----- Material for this exercise -----
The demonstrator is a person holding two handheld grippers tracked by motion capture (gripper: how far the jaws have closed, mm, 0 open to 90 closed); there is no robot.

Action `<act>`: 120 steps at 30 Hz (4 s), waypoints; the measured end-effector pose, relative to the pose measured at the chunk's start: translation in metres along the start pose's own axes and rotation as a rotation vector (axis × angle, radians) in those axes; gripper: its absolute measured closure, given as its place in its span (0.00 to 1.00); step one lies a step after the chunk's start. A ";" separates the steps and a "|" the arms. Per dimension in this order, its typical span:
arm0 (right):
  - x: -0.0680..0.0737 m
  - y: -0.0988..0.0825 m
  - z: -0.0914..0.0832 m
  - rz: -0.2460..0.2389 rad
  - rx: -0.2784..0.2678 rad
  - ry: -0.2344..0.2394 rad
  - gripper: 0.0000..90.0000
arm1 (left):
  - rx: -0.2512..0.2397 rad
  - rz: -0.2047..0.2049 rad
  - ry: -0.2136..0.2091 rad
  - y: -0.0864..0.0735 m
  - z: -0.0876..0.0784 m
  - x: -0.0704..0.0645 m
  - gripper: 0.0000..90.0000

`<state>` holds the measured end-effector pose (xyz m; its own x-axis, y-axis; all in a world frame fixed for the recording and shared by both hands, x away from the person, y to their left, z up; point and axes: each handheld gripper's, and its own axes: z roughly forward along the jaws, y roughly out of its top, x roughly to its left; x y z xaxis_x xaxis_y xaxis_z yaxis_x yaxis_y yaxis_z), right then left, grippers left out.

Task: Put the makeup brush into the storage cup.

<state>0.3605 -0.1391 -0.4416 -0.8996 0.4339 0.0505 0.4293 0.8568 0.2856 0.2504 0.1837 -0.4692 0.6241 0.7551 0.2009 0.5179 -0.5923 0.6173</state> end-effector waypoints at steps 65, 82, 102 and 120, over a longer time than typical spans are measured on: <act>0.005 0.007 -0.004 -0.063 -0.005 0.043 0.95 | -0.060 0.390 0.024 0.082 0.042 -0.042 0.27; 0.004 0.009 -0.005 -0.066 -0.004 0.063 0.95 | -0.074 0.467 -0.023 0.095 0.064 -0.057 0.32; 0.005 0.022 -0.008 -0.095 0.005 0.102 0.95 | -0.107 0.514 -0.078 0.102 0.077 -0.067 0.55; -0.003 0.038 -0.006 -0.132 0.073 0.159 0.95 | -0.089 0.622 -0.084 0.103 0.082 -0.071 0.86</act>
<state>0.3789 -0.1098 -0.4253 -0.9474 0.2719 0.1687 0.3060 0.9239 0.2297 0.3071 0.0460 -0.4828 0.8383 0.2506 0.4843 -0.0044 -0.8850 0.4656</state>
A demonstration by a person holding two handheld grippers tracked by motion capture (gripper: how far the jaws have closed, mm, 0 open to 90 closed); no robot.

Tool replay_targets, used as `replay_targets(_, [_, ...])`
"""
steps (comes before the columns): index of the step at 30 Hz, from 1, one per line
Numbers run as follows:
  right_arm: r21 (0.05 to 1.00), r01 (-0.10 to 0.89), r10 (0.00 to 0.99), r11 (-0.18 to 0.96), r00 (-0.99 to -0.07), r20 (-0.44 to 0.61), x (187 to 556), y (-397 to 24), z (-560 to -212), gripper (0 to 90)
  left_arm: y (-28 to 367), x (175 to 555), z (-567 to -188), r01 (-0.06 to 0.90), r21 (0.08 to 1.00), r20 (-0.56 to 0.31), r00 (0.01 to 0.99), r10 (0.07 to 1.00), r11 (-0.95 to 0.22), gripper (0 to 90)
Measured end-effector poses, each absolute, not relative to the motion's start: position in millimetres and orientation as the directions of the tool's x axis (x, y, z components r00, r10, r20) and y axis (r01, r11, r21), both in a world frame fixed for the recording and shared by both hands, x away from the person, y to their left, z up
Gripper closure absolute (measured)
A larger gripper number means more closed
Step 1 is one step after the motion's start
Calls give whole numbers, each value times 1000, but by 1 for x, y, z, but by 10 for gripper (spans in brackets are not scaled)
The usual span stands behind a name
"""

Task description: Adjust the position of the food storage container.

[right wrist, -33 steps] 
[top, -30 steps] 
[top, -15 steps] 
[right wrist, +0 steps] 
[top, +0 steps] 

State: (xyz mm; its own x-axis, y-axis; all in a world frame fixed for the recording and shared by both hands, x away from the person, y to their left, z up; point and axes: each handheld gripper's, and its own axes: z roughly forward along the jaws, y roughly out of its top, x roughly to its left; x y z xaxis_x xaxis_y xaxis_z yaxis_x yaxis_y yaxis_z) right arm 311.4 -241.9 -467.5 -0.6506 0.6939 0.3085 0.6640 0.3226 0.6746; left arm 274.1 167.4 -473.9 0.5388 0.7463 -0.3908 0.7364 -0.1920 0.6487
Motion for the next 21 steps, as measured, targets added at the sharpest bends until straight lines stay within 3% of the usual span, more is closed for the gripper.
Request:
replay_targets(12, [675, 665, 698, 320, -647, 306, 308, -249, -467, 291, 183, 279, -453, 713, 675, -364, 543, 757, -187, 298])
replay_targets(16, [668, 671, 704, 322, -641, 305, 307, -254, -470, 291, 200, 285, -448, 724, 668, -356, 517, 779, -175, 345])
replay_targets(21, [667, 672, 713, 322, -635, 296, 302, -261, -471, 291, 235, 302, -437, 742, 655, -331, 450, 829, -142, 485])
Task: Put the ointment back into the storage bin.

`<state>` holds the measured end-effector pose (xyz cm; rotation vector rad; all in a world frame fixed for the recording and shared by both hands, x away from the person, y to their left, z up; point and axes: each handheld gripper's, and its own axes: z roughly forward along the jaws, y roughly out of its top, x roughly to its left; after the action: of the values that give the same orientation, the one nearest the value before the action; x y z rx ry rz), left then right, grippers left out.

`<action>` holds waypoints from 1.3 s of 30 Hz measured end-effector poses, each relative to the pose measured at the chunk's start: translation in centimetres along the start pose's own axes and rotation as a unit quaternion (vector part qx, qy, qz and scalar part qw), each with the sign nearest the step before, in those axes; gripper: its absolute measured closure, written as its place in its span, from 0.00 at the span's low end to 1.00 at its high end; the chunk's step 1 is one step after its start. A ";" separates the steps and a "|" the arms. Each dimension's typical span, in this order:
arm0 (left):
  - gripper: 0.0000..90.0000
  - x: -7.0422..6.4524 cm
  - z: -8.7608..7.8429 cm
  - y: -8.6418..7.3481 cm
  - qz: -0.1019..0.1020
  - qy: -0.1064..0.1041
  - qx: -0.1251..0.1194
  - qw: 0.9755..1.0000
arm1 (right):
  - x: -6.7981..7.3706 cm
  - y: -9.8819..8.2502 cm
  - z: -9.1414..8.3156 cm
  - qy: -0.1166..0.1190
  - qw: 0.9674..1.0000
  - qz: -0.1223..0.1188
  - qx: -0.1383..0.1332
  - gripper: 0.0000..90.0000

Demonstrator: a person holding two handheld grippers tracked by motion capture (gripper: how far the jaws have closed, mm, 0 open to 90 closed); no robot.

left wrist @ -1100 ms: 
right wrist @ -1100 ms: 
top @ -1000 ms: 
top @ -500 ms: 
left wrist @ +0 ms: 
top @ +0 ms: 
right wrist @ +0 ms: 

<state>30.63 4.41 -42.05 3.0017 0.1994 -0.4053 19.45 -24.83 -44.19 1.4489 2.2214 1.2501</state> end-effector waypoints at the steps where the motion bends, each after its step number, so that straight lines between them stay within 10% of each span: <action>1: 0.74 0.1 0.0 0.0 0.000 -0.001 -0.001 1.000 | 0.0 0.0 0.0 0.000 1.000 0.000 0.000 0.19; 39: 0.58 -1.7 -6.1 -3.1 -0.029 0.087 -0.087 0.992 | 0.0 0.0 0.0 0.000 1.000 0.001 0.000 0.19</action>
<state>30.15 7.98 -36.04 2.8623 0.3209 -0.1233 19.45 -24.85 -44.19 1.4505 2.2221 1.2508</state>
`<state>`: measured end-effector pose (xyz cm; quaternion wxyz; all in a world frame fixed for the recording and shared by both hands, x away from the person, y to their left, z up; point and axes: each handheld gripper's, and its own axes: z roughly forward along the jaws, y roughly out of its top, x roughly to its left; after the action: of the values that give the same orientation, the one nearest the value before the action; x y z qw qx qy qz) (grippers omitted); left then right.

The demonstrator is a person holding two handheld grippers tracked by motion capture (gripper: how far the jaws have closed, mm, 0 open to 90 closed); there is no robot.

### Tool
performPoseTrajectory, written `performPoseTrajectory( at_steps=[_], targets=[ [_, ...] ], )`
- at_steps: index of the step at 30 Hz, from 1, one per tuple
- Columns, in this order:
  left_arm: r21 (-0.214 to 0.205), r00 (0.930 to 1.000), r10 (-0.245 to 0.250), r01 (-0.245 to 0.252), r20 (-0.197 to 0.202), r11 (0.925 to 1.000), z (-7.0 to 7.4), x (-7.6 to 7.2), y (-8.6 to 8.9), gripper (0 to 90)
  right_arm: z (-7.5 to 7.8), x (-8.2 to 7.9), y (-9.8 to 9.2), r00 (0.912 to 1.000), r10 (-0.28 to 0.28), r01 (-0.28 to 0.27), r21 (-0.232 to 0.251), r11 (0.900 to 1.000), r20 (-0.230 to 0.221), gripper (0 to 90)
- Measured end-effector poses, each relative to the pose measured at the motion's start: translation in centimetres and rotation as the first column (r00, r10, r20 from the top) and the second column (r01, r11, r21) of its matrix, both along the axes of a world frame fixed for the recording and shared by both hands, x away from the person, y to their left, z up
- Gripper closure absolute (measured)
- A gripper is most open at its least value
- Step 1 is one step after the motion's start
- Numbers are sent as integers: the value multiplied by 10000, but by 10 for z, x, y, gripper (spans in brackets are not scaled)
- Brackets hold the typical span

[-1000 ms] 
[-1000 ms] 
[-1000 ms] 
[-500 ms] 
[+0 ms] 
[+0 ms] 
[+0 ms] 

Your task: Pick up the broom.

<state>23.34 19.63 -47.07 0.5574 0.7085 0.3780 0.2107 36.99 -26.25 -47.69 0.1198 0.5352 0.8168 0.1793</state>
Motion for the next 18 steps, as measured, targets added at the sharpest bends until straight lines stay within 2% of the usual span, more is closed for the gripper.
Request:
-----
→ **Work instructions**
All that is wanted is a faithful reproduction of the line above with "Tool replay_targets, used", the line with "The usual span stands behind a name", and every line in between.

→ **Response below**
Tool replay_targets, used as `replay_targets(_, [_, ...])`
"""
steps (comes before the columns): index of the step at 30 Hz, from 1, one per line
Numbers run as follows:
  right_arm: r21 (0.05 to 1.00), r01 (-0.10 to 0.89), r10 (0.00 to 0.99), r11 (-0.18 to 0.96), r00 (-0.99 to -0.07), r20 (-0.44 to 0.61), x (187 to 556), y (-397 to 24), z (-560 to -212), gripper (0 to 90)
  left_arm: y (-28 to 367), x (175 to 555), z (-567 to -188), r01 (-0.06 to 0.90), r21 (0.08 to 1.00), r20 (-0.56 to 0.31), r00 (0.01 to 0.99), r10 (0.07 to 1.00), r11 (-0.95 to 0.22), gripper (0 to 90)
Measured end-effector poses, each absolute, not relative to the motion's start: position in millimetres and orientation as the directions of the tool's x axis (x, y, z components r00, r10, r20) and y axis (r01, r11, r21), both in a world frame fixed for the recording and shared by both hands, x away from the person, y to their left, z up
Gripper closure absolute (measured)
A larger gripper number means more closed
Step 1 is one step after the motion's start
Calls give whole numbers, each value times 1000, but by 1 for x, y, z, but by 10 for gripper (spans in brackets are not scaled)
The usual span stands behind a name

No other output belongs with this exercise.